ABOUT THIS TASK. Go through the data below and retype all of it exactly.

EXTRACTED RECORDS.

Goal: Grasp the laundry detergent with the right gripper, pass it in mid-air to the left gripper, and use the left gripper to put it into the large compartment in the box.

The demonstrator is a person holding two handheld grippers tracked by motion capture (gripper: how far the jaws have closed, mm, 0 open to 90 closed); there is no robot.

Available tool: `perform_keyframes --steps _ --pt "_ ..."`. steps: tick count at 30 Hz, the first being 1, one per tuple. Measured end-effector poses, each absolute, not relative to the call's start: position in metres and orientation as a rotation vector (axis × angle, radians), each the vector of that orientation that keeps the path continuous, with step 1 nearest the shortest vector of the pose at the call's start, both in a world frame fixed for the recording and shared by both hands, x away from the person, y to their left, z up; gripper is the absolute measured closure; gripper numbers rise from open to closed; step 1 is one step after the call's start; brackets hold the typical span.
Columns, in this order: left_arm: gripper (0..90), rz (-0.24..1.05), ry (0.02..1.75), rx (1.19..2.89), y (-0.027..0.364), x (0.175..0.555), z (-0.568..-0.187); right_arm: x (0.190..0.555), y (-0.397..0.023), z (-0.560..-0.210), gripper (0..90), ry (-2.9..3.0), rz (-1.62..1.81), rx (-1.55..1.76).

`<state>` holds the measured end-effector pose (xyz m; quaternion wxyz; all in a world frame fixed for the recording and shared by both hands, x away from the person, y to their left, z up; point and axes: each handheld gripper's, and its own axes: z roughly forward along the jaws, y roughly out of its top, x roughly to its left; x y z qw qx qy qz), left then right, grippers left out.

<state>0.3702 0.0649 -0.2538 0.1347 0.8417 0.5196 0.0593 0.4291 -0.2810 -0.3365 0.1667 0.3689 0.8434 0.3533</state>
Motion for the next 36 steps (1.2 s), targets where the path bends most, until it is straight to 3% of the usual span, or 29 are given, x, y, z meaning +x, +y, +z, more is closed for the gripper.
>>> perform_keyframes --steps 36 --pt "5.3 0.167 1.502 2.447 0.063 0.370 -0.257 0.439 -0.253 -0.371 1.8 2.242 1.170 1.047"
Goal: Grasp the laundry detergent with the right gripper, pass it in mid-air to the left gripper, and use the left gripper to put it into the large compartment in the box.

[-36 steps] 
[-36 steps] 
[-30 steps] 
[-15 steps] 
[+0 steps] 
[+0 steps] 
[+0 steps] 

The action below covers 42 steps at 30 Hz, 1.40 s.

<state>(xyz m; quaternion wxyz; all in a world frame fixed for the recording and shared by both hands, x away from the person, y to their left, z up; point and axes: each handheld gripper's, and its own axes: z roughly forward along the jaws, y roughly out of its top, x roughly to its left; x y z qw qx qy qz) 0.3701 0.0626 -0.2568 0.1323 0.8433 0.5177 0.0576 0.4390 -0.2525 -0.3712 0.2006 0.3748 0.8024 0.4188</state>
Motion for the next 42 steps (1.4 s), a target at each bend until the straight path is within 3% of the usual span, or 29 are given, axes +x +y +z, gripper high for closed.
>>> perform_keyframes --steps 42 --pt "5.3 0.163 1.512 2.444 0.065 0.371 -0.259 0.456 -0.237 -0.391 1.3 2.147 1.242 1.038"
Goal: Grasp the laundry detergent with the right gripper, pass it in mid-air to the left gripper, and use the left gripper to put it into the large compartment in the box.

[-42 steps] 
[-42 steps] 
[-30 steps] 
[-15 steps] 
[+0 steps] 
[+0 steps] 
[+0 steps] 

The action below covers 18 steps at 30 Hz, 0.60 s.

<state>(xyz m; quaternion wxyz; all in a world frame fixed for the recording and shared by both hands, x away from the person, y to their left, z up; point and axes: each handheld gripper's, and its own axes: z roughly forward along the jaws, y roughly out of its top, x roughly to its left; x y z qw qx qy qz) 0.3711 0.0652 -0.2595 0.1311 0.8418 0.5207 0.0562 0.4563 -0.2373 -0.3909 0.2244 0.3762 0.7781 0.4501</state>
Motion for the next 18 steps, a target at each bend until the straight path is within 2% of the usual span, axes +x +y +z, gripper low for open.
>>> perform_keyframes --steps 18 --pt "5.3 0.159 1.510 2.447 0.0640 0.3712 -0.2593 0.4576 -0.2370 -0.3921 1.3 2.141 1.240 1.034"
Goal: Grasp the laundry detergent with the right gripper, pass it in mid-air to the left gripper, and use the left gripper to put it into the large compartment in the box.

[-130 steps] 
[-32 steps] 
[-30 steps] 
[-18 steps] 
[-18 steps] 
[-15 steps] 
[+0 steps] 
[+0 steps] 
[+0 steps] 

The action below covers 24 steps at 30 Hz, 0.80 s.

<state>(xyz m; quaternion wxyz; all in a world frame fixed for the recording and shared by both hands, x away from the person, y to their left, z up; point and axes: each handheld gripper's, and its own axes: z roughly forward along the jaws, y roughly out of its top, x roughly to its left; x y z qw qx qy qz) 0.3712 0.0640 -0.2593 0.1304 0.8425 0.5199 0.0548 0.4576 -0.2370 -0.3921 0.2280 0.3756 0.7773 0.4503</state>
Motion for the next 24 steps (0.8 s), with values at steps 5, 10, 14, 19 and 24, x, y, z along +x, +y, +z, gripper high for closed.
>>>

FINAL ANSWER.
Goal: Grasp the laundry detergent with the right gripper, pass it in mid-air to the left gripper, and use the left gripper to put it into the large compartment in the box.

The demonstrator is a person holding two handheld grippers tracked by motion capture (gripper: how far the jaws have closed, mm, 0 open to 90 closed); there is no robot.

Available tool: `perform_keyframes --steps _ --pt "_ ..."`. steps: tick count at 30 Hz, the first being 1, one per tuple. Measured end-effector poses, each absolute, not relative to the call's start: position in metres and orientation as a rotation vector (axis × angle, radians), each the vector of that orientation that keeps the path continuous, with step 1 nearest the shortest vector of the pose at the call's start, both in a world frame fixed for the recording and shared by both hands, x away from the person, y to their left, z up; gripper is the absolute measured closure; gripper numbers rise from open to closed; step 1 is one step after the call's start; brackets hold the typical span.
Columns, in this order: left_arm: gripper (0..90), rz (-0.24..1.05), ry (0.02..1.75), rx (1.19..2.89), y (-0.027..0.364), x (0.175..0.555), z (-0.568..-0.187); right_arm: x (0.190..0.555), y (-0.397..0.023), z (-0.560..-0.210), gripper (0..90), ry (-2.9..3.0), rz (-1.62..1.81), rx (-1.55..1.76).

`<state>` holds the measured end-effector pose (xyz m; quaternion wxyz; all in a world frame fixed for the recording and shared by both hands, x away from the person, y to their left, z up; point and axes: each handheld gripper's, and its own axes: z roughly forward along the jaws, y roughly out of its top, x roughly to its left; x y z qw qx qy qz), left then right, grippers left out.

<state>0.3702 0.0649 -0.2538 0.1347 0.8417 0.5196 0.0593 0.4291 -0.2810 -0.3365 0.1667 0.3689 0.8434 0.3533</state>
Motion for the next 36 steps (1.2 s), targets where the path bends most, until it is straight to 3% of the usual span, or 29 are given, x, y, z meaning +x, +y, +z, more is closed for the gripper.
>>> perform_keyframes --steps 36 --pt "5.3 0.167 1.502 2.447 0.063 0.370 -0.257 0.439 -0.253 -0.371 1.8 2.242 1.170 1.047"
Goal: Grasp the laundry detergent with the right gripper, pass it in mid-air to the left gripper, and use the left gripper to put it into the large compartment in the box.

[-36 steps] 
[-36 steps] 
[-30 steps] 
[-15 steps] 
[+0 steps] 
[+0 steps] 
[+0 steps] 

The action below covers 42 steps at 30 Hz, 1.40 s.

<state>(xyz m; quaternion wxyz; all in a world frame fixed for the recording and shared by both hands, x away from the person, y to their left, z up; point and axes: each handheld gripper's, and its own axes: z roughly forward along the jaws, y roughly out of its top, x roughly to its left; x y z qw qx qy qz) 0.3701 0.0626 -0.2568 0.1323 0.8433 0.5177 0.0576 0.4390 -0.2525 -0.3712 0.2006 0.3748 0.8024 0.4188</state>
Motion for the next 42 steps (1.4 s), a target at each bend until the straight path is within 3% of the usual span, or 29 are given, axes +x +y +z, gripper high for closed.
>>> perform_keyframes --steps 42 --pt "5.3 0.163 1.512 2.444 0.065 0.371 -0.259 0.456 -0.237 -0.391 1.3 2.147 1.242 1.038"
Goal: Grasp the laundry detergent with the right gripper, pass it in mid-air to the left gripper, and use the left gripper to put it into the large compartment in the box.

[-42 steps] 
[-42 steps] 
[-30 steps] 
[-15 steps] 
[+0 steps] 
[+0 steps] 
[+0 steps] 

The action below covers 18 steps at 30 Hz, 0.60 s.

<state>(xyz m; quaternion wxyz; all in a world frame fixed for the recording and shared by both hands, x away from the person, y to their left, z up; point and axes: each handheld gripper's, and its own axes: z roughly forward along the jaws, y roughly out of its top, x roughly to its left; x y z qw qx qy qz) 0.3711 0.0652 -0.2595 0.1311 0.8418 0.5207 0.0562 0.4563 -0.2373 -0.3909 0.2244 0.3762 0.7781 0.4501</state>
Motion for the next 18 steps, a target at each bend until the straight path is within 2% of the usual span, axes +x +y +z, gripper low for open.
>>> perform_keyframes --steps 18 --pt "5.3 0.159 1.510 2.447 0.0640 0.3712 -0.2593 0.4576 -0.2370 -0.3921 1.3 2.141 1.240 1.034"
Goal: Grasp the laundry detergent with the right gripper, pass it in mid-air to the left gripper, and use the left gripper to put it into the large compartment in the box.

[-130 steps] 
[-32 steps] 
[-30 steps] 
[-18 steps] 
[-18 steps] 
[-15 steps] 
[+0 steps] 
[+0 steps] 
[+0 steps] 

The action below covers 24 steps at 30 Hz, 0.80 s.

<state>(xyz m; quaternion wxyz; all in a world frame fixed for the recording and shared by both hands, x away from the person, y to their left, z up; point and axes: each handheld gripper's, and its own axes: z roughly forward along the jaws, y roughly out of its top, x roughly to its left; x y z qw qx qy qz) 0.3712 0.0640 -0.2593 0.1304 0.8425 0.5199 0.0548 0.4576 -0.2370 -0.3921 0.2280 0.3756 0.7773 0.4503</state>
Motion for the next 24 steps (0.8 s), with values at steps 5, 10, 14, 19 and 24, x, y, z along +x, +y, +z, gripper high for closed.
>>>

No more output is needed.